## Exercise aim
Once the line with "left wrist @" is found in the data, output it and each following line exactly, up to and including the line with "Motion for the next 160", and nothing before or after.

## Source material

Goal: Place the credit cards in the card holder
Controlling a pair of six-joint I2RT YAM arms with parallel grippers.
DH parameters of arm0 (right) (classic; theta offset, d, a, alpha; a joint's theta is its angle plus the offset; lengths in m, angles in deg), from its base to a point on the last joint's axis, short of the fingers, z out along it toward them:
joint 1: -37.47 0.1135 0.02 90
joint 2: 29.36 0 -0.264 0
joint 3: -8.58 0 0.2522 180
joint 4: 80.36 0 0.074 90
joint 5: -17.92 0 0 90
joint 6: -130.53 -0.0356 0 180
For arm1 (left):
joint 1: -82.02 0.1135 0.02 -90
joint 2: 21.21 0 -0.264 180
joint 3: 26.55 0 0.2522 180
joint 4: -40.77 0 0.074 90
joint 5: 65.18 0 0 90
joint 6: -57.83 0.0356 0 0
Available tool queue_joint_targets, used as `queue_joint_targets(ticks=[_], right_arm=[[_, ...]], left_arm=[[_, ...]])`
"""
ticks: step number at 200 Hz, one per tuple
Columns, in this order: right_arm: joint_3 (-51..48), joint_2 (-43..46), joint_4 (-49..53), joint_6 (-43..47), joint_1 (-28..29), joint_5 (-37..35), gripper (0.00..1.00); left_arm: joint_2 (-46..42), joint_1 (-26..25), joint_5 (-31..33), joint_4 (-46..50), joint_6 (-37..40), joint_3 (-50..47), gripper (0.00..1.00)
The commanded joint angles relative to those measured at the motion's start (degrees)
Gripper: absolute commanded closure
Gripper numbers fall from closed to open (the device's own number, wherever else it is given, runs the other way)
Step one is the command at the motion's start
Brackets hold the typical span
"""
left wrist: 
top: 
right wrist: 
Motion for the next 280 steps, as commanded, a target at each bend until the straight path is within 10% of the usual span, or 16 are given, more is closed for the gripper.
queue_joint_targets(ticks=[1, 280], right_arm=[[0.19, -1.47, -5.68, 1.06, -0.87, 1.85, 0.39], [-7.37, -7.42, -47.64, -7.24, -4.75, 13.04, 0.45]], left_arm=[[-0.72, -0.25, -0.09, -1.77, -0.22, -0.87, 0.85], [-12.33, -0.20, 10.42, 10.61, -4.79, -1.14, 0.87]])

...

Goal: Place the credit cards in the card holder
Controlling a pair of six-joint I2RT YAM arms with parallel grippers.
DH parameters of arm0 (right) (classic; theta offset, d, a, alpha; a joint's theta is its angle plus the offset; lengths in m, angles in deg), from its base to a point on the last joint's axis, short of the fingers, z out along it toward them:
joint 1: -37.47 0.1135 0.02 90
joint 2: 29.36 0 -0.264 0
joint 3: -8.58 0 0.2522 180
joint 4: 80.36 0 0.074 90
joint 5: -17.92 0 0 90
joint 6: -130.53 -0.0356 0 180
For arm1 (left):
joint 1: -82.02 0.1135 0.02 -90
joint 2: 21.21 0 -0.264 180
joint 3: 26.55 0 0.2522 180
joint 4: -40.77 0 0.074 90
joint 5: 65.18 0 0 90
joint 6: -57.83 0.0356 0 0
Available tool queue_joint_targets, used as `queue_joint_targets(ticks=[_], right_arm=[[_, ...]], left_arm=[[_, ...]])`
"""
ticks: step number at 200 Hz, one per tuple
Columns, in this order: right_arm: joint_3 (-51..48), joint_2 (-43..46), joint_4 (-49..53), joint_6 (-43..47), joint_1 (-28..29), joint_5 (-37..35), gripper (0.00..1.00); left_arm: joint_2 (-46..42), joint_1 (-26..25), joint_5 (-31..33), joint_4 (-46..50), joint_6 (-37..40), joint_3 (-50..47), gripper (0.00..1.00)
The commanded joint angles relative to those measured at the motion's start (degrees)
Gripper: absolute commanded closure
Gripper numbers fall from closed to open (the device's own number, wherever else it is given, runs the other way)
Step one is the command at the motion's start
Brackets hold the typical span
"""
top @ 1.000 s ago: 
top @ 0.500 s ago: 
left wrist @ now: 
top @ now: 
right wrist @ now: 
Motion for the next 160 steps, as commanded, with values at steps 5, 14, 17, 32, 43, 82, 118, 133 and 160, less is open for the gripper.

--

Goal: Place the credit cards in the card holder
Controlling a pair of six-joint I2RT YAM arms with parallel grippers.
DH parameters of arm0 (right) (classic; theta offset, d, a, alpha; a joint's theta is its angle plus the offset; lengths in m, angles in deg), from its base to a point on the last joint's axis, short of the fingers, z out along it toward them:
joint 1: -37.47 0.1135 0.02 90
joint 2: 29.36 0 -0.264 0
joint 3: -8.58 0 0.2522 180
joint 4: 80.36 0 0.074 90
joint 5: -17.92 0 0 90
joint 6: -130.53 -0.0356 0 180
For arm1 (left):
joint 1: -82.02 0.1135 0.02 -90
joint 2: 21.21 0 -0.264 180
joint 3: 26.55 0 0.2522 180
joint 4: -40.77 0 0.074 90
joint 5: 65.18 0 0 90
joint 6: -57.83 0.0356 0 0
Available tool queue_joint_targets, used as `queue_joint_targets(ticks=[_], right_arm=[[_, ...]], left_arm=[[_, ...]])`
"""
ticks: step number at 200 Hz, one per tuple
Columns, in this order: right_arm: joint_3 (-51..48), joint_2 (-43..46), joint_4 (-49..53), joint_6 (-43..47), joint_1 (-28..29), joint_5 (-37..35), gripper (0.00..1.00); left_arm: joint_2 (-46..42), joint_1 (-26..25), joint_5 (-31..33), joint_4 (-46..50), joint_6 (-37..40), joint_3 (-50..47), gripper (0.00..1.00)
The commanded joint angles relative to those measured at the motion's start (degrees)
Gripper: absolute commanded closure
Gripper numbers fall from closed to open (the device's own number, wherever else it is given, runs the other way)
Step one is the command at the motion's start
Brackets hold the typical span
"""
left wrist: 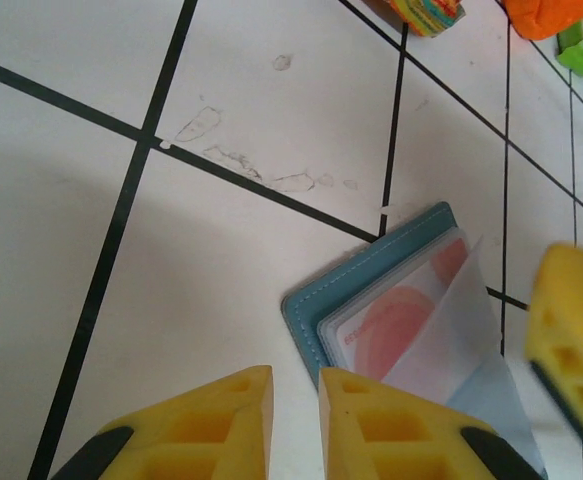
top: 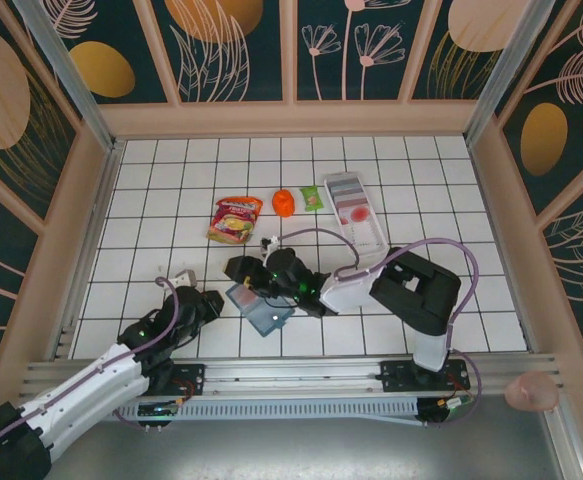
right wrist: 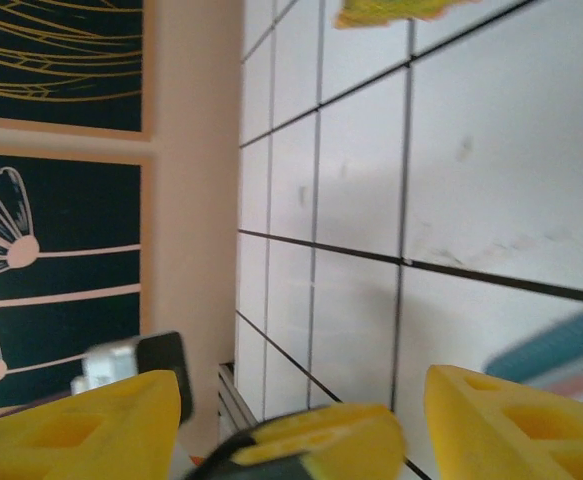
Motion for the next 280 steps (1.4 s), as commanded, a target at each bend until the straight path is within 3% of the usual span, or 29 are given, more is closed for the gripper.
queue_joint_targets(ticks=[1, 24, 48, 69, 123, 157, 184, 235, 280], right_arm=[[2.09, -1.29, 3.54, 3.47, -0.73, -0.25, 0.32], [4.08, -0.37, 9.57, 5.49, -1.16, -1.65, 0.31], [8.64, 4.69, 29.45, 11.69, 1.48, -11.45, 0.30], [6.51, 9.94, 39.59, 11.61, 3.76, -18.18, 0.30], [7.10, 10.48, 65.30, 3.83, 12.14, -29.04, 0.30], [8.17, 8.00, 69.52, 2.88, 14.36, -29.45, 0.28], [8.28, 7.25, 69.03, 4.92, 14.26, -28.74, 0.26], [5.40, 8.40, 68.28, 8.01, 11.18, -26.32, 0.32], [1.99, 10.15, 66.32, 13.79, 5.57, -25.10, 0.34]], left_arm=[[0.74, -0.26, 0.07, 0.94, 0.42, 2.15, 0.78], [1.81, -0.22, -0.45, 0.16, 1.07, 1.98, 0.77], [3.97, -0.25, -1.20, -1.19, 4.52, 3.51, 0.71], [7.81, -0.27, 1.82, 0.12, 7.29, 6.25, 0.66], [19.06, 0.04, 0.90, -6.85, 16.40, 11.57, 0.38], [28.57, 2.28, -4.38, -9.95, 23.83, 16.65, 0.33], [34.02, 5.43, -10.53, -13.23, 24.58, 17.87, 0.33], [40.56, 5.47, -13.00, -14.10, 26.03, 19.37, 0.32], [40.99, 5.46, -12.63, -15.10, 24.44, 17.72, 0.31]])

## Reply to the task
left wrist @ now: 
top @ now: 
right wrist @ now: 
Motion for the next 160 steps, as commanded, with values at steps 5, 14, 17, 32, 43, 82, 118, 133 and 160, less is open for the gripper.

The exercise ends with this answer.